__Directions__. Scan the listing below. Report each line that includes "tube".
(Extracted entries)
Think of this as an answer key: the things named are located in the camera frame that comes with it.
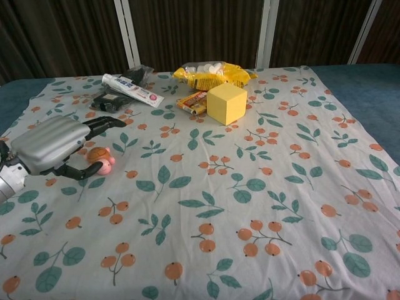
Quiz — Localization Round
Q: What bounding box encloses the yellow snack bag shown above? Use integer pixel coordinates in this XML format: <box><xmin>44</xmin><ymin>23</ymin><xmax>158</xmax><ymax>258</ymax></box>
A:
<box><xmin>172</xmin><ymin>61</ymin><xmax>258</xmax><ymax>91</ymax></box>

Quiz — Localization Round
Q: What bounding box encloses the black packaged item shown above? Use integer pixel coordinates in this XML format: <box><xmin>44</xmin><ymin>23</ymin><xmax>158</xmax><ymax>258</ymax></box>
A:
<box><xmin>92</xmin><ymin>64</ymin><xmax>154</xmax><ymax>113</ymax></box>

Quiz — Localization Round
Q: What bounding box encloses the orange pink turtle toy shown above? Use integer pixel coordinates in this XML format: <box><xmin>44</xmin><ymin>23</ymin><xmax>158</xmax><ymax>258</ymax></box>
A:
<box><xmin>86</xmin><ymin>146</ymin><xmax>116</xmax><ymax>176</ymax></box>

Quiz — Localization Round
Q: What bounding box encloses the floral patterned tablecloth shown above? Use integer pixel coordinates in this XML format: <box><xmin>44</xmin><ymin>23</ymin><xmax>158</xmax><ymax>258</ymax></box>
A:
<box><xmin>0</xmin><ymin>64</ymin><xmax>400</xmax><ymax>300</ymax></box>

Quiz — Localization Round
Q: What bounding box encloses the yellow foam cube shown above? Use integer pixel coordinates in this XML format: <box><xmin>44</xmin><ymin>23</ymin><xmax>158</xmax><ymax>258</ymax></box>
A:
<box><xmin>206</xmin><ymin>82</ymin><xmax>248</xmax><ymax>126</ymax></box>

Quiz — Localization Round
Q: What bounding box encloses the white partition frame post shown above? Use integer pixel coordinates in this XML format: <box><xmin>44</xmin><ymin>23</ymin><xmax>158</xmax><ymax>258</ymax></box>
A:
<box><xmin>256</xmin><ymin>0</ymin><xmax>279</xmax><ymax>69</ymax></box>
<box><xmin>112</xmin><ymin>0</ymin><xmax>139</xmax><ymax>68</ymax></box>
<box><xmin>347</xmin><ymin>0</ymin><xmax>384</xmax><ymax>65</ymax></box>

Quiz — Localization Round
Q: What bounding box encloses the white toothpaste tube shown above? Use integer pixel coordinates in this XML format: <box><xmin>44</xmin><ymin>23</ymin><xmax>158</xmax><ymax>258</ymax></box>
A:
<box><xmin>101</xmin><ymin>73</ymin><xmax>165</xmax><ymax>109</ymax></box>

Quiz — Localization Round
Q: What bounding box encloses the orange candy bar wrapper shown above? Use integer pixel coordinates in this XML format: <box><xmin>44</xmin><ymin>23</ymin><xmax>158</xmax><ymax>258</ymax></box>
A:
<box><xmin>176</xmin><ymin>90</ymin><xmax>209</xmax><ymax>115</ymax></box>

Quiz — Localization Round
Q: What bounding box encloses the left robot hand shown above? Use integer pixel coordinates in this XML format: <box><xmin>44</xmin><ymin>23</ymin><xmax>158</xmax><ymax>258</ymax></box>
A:
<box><xmin>10</xmin><ymin>114</ymin><xmax>127</xmax><ymax>181</ymax></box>

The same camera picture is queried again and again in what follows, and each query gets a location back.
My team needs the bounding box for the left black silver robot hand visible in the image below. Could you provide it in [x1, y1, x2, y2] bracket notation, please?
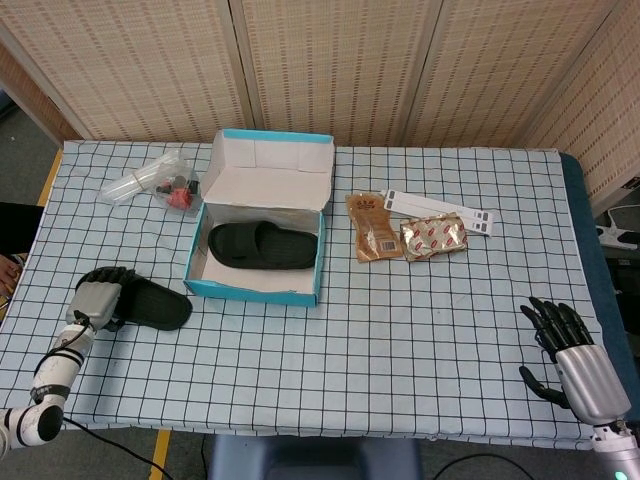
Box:
[65, 267, 136, 334]

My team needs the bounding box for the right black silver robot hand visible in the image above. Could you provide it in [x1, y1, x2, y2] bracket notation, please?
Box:
[518, 295, 632, 425]

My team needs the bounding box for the black slipper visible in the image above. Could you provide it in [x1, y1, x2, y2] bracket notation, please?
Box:
[207, 222, 320, 272]
[74, 268, 194, 332]

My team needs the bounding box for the blue cardboard shoe box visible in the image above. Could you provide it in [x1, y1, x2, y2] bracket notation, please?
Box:
[183, 128, 335, 308]

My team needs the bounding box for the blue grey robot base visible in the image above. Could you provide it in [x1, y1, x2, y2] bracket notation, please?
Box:
[207, 437, 424, 480]

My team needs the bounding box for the person in black clothing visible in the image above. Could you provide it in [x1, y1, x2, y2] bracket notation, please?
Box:
[0, 201, 45, 297]

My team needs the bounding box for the clear plastic tube bundle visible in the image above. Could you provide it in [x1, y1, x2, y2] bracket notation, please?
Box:
[98, 152, 184, 205]

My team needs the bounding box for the clear bag with red parts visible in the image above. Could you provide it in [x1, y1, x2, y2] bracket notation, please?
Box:
[154, 167, 205, 219]

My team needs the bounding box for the dark blue table pad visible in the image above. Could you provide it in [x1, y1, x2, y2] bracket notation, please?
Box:
[558, 152, 640, 441]

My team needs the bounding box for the white power strip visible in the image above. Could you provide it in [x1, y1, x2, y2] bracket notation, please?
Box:
[594, 204, 640, 251]

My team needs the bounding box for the white paper strip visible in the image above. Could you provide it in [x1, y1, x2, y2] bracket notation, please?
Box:
[384, 197, 494, 237]
[382, 188, 495, 224]

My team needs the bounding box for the gold foil packet red print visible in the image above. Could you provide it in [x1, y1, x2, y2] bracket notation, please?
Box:
[398, 211, 470, 263]

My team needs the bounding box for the blue checkered tablecloth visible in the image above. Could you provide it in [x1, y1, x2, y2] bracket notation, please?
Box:
[0, 139, 626, 450]

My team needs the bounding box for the brown snack pouch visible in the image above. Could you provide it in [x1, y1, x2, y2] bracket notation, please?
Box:
[346, 192, 404, 263]

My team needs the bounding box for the woven bamboo folding screen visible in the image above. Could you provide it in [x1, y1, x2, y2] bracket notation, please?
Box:
[0, 0, 640, 206]

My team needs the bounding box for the black floor cable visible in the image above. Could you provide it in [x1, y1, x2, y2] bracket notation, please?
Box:
[434, 452, 586, 480]

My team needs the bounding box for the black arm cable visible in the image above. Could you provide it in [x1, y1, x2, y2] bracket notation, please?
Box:
[33, 309, 169, 480]

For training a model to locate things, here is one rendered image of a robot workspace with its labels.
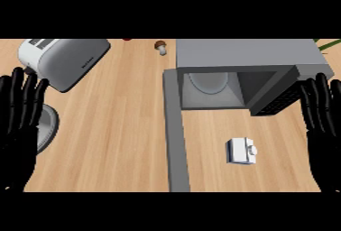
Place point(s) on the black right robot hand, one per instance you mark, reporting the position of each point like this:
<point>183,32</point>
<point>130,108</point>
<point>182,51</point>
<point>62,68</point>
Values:
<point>324,132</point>

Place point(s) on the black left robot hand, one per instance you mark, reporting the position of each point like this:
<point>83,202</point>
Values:
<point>18,126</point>

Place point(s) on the grey microwave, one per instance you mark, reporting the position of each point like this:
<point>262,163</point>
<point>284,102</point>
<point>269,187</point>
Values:
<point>248,72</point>

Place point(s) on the grey microwave door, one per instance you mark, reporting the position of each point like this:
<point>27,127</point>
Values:
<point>176,135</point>

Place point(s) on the grey round plate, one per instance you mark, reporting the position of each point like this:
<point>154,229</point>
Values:
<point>46,127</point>

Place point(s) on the silver toaster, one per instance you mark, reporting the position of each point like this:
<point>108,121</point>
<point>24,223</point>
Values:
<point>62,61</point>

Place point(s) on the green plant leaves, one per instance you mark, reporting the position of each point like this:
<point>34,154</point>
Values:
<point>328,45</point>

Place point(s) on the red round object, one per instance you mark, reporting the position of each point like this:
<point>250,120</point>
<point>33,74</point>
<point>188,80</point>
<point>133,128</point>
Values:
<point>127,39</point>

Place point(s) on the brown mushroom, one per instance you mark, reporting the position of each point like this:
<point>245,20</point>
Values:
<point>161,47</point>

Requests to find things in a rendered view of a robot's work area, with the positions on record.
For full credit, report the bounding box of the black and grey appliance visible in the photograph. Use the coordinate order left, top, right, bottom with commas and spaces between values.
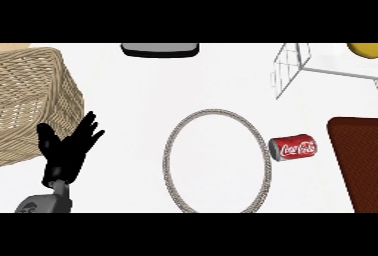
119, 42, 200, 59

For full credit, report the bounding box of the brown woven placemat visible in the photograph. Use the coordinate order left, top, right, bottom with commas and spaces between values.
326, 116, 378, 214

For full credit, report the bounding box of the red soda can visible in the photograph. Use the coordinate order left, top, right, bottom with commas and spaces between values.
267, 133, 318, 163

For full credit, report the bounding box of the tan wicker basket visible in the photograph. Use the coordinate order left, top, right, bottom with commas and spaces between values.
0, 46, 85, 168

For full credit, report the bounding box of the yellow lemon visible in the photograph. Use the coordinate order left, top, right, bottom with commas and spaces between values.
345, 42, 378, 60

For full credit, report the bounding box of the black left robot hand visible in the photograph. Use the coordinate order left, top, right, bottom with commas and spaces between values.
35, 110, 106, 188

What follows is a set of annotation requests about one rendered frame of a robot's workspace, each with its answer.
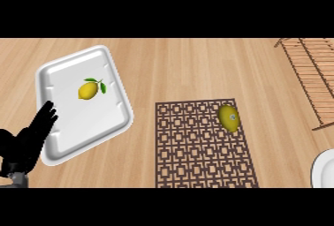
(End Extracted entries)
__Solution below__.
Q: What bounding box encloses the white toothpaste tube shown above? Use integer pixel coordinates in this XML format: <box><xmin>44</xmin><ymin>23</ymin><xmax>158</xmax><ymax>258</ymax></box>
My team needs the bounding box for the clear plastic tube bundle visible in the image above. Could you provide it in [x1, y1, x2, y2] bracket notation, please?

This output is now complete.